Hypocrisy without limits

The Russian military intervention in Ukraine, which began on Feb. 24, 2022, did not happen in a vacuum. It was not the beginning of the crisis, but one of its expressions. Anyone listening to the leaders of the major imperialist powers today would think that they are angelic defenders of peace and international legality, jealous of countries’ sovereignty. But the reality is the exact opposite.

U.S./NATO/EU have repeatedly and blatantly violated international legality. This was the case in Yugoslavia, Afghanistan, Iraq, Libya, Syria, and elsewhere. These wars and aggressions were always presented as “just,” “humanitarian,” “necessary” – or just forgotten, as in Yemen – even though the pretexts invoked to unleash them were monumental mystifications and their results were tragedies of enormous proportions.

Besides the more or less conventional wars, this was also the case in the successive operations of “hybrid war” and multifaceted subversion against any country that expressed its sovereignty, such as Cuba, Venezuela, Bolivia, Iran, the Democratic People’s Republic of Korea and so many others. It was the systematic destruction of international law by the U.S./NATO/EU that opened the door to the Ukrainian crisis.

It is obvious that Russia’s military intervention in Ukraine violates international law. But no one can claim that Russia has done anything that had not been repeatedly done, over decades, by the U.S./NATO/EU and its allies.

The boundless hypocrisy reigning today must be firmly resisted. Not only because it is hypocrisy, but above all because behind it − and the usual parade of lies and propaganda – is the imperialist War Party, which has long been preparing for confrontation with anyone who does not submit to its dictates, and is prepared to use any means, including a catastrophic world war, to achieve its objectives of planetary hegemony. In the mouths of the leaders and servants of imperialism, the speeches about peace in Ukraine conceal the strategy of raising the war to new and much more dangerous heights.

From the end of the USSR to the assault on Russia

The war in Ukraine is not a  conflict merely between Russia and Ukraine. It is one episode in a clash that, after the phase when Boris Yeltsin led Russia [in the 1990s], has lasted for almost three decades, a clash between the capitalist Russia that emerged from the counterrevolution in the USSR in 1991 and the old imperialist powers, with the U.S. at their head.

At the time of the tragic disintegration of the USSR, the U.S. and its satellites, instead of reserving a role for the new capitalist Russia as a partner, treated Russia as a country to be plundered and, if possible, disintegrated. Among the reasons for such an option is the inevitable tendency of imperialism to seize the wealth of others – even more so of a country as vast and rich in resources as Russia – but also the desire for historical revenge and “exemplary punishment” of the country that is heir to the first great historical experience of a revolutionary transformation of society and the construction of socialism.

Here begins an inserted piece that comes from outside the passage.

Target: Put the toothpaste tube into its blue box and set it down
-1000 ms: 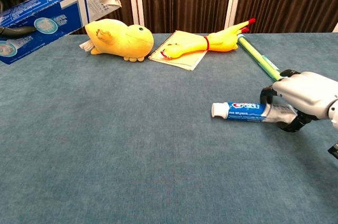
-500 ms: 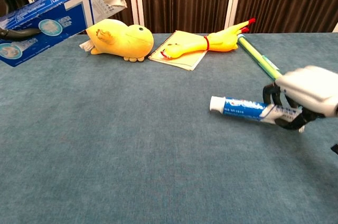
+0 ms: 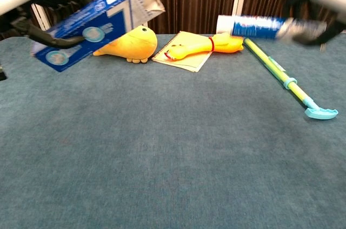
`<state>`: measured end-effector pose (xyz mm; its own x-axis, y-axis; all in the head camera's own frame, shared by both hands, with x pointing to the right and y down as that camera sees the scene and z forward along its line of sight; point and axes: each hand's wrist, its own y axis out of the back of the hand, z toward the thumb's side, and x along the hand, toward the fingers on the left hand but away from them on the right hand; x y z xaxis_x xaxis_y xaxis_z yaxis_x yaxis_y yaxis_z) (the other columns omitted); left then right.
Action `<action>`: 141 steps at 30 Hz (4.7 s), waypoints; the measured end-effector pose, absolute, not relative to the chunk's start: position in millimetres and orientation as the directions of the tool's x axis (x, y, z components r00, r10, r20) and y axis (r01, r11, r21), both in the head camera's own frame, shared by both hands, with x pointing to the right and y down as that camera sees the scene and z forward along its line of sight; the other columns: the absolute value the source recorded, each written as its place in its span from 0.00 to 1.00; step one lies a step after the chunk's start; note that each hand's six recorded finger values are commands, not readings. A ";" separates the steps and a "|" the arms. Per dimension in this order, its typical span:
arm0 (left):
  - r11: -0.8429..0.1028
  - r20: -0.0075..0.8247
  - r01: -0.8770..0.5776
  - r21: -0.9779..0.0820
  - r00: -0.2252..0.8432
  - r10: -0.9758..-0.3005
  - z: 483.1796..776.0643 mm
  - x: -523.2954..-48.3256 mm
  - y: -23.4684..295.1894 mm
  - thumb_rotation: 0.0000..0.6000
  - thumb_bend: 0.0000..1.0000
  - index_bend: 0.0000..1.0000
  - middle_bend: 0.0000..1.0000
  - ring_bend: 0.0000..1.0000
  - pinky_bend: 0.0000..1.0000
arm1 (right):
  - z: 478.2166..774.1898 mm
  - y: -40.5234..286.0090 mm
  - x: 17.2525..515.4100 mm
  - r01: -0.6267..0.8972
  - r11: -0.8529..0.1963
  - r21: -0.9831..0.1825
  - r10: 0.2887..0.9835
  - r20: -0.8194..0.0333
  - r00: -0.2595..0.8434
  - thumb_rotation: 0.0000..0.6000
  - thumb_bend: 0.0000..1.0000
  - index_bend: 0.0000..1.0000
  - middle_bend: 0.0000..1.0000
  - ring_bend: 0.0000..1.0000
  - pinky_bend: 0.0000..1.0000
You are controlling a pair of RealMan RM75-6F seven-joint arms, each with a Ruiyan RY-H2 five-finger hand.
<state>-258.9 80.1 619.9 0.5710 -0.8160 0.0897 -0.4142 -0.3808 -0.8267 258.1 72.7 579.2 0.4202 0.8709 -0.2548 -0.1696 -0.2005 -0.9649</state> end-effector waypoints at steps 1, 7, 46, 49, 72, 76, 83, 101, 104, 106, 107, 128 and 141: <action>-0.376 0.079 -0.423 -0.824 0.573 -0.816 621.7 -255.1 78.6 1.00 0.48 0.47 0.60 0.57 0.59 | 572.8 66.4 259.3 -0.169 -0.178 -0.969 0.873 -0.235 0.426 1.00 0.45 0.75 0.69 0.57 0.41; -0.372 0.041 -0.440 -0.817 0.600 -0.799 638.0 -227.7 72.6 1.00 0.48 0.47 0.60 0.57 0.59 | 538.2 32.0 271.1 -0.176 -0.067 -0.982 0.883 -0.140 0.448 1.00 0.45 0.75 0.69 0.57 0.41; -0.345 -0.028 -0.476 -0.809 0.618 -0.786 630.0 -193.8 56.9 1.00 0.48 0.47 0.60 0.57 0.59 | 487.7 34.5 259.5 -0.263 0.205 -0.943 0.697 -0.048 0.716 1.00 0.45 0.75 0.69 0.57 0.41; -0.350 -0.024 -0.469 -0.811 0.625 -0.781 630.3 -190.2 57.4 1.00 0.48 0.47 0.60 0.57 0.59 | 488.5 35.5 258.9 -0.259 0.200 -0.945 0.697 -0.049 0.715 1.00 0.45 0.75 0.69 0.57 0.41; -0.351 -0.037 -0.468 -0.811 0.640 -0.767 624.9 -160.6 57.6 1.00 0.48 0.47 0.60 0.56 0.59 | 485.2 42.5 258.5 -0.241 0.201 -0.949 0.679 -0.043 0.733 1.00 0.45 0.75 0.69 0.57 0.41; -0.357 -0.038 -0.471 -0.806 0.644 -0.764 623.4 -154.0 58.4 1.00 0.48 0.47 0.60 0.56 0.59 | 486.3 44.4 257.7 -0.246 0.201 -0.948 0.673 -0.048 0.738 1.00 0.45 0.75 0.69 0.57 0.41; -0.359 -0.045 -0.473 -0.804 0.651 -0.758 618.6 -146.9 60.8 1.00 0.48 0.47 0.60 0.56 0.59 | 489.5 45.4 257.9 -0.250 0.205 -0.946 0.674 -0.049 0.737 1.00 0.45 0.74 0.69 0.57 0.41; -0.381 -0.003 -0.440 -0.813 0.658 -0.753 621.2 -144.6 63.5 1.00 0.48 0.47 0.60 0.56 0.59 | 487.8 43.4 257.2 -0.258 0.261 -0.930 0.681 -0.012 0.733 1.00 0.45 0.75 0.69 0.57 0.41; -0.389 0.005 -0.433 -0.813 0.663 -0.748 620.2 -142.6 65.7 1.00 0.48 0.47 0.60 0.56 0.60 | 487.9 43.4 257.4 -0.266 0.287 -0.920 0.679 0.000 0.734 1.00 0.45 0.75 0.69 0.57 0.41; -0.392 0.008 -0.428 -0.815 0.667 -0.745 618.8 -141.6 67.2 1.00 0.48 0.47 0.60 0.56 0.60 | 488.5 43.5 257.3 -0.265 0.298 -0.917 0.681 0.010 0.732 1.00 0.45 0.75 0.69 0.57 0.41; -0.391 0.009 -0.425 -0.816 0.667 -0.745 618.2 -141.3 67.7 1.00 0.48 0.47 0.60 0.56 0.60 | 488.6 43.7 257.2 -0.263 0.300 -0.917 0.682 0.013 0.731 1.00 0.45 0.75 0.69 0.57 0.41; -0.407 0.042 -0.457 -0.791 0.622 -0.782 606.1 -122.6 63.7 1.00 0.48 0.47 0.60 0.56 0.62 | 494.2 50.5 253.3 -0.272 0.345 -0.898 0.659 0.026 0.751 1.00 0.45 0.74 0.69 0.57 0.41; -0.437 0.096 -0.434 -0.788 0.613 -0.784 605.5 -100.2 59.7 1.00 0.48 0.47 0.59 0.56 0.62 | 497.1 53.5 255.8 -0.279 0.359 -0.891 0.644 0.019 0.765 1.00 0.45 0.74 0.69 0.57 0.41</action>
<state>-100.2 59.7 605.5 0.6133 -0.7840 0.0964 -0.4343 -0.4366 -0.7878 255.8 53.5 497.1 0.7651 0.6436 0.0192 -0.2793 0.3586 -0.8907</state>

The goal of seizing Russia’s colossal natural wealth made it politically convenient to “forget” that the socialist Soviet Union was destroyed in 1991 and to reorient decades of violent anti-Soviet propaganda into hammering anti-Russian propaganda.

Direct attack on capitalist Russia was impossible, given its nuclear arsenal inherited from Soviet times, but that did not prevent a gradual process of assault aimed at its disintegration. Russia hung by a thread in the mid-1990s.

This near collapse came not only because of the enormous social and economic tragedy that befell the country with the end of socialism and the destruction and plundering of its resources by the “shock therapies” of imperialism that led to the notorious Russian oligarchs (and also the Ukrainian oligarchs that continue to plunder that country without the media remembering them). All, in the end, was created by the Western oligarchs.

Russia’s survival was also hanging by a thread as a result of the systematic intervention of the U.S. and other powers that fed a number of wars in the territories of the former USSR (Armenia, Azerbaijan, Georgia, Moldova) and within Russia itself (Chechnya). From the beginning, imperialism financed and armed subversion, with the assault on Russia as a strategic objective.

The fact that the Russian power has managed to halt and then reverse these processes of disintegration and assert a sovereign and independent Russia is the real “crime” for which “Western” imperialism will never forgive Putin.

The multifaceted offensive against Russia was also manifested in the five waves of NATO enlargement to former socialist and even ex-Soviet countries, accompanied by the installation of military bases, military resources and repeated military maneuvers involving thousands of NATO soldiers, ever closer to Russia’s borders.

Simultaneously, the U.S. repudiated arms control agreements. In 2019 the U.S. did not renew the Intermediate-Range Nuclear Forces (INF) Treaty, followed by an official statement by Ukraine’s Foreign Ministry (MFA) expressing its right to endow itself with nuclear weapons. This intention was reiterated by President Volodymyr Zelensky at the February 2022 Munich Security Conference.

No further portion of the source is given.